**EXERCISE GOAL:** Only the count is expected: the number of lines below that contain "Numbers".

**EXERCISE DATA:**
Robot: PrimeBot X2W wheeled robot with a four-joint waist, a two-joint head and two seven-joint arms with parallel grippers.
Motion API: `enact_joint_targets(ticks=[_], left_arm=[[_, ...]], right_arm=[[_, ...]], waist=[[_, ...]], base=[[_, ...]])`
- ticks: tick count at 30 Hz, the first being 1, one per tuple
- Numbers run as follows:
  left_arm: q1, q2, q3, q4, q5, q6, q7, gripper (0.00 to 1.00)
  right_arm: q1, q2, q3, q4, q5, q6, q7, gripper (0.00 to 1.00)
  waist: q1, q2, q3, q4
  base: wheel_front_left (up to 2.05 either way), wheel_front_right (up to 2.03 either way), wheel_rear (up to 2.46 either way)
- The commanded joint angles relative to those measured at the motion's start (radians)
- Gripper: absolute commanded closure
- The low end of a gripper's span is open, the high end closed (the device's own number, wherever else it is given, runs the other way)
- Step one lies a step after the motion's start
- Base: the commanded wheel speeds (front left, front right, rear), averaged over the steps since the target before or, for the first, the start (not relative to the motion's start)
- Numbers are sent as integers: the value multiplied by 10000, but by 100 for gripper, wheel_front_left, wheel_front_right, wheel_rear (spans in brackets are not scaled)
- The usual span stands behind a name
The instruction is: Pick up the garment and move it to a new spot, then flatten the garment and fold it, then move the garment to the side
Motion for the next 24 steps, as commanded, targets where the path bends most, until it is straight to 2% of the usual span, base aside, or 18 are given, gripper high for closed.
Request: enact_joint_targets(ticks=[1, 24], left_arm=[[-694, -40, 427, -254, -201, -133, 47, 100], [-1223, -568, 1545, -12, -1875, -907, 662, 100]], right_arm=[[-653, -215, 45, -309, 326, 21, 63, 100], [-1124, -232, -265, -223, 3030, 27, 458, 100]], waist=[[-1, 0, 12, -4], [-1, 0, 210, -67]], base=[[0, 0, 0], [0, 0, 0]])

**RESPONSE AREA:** 2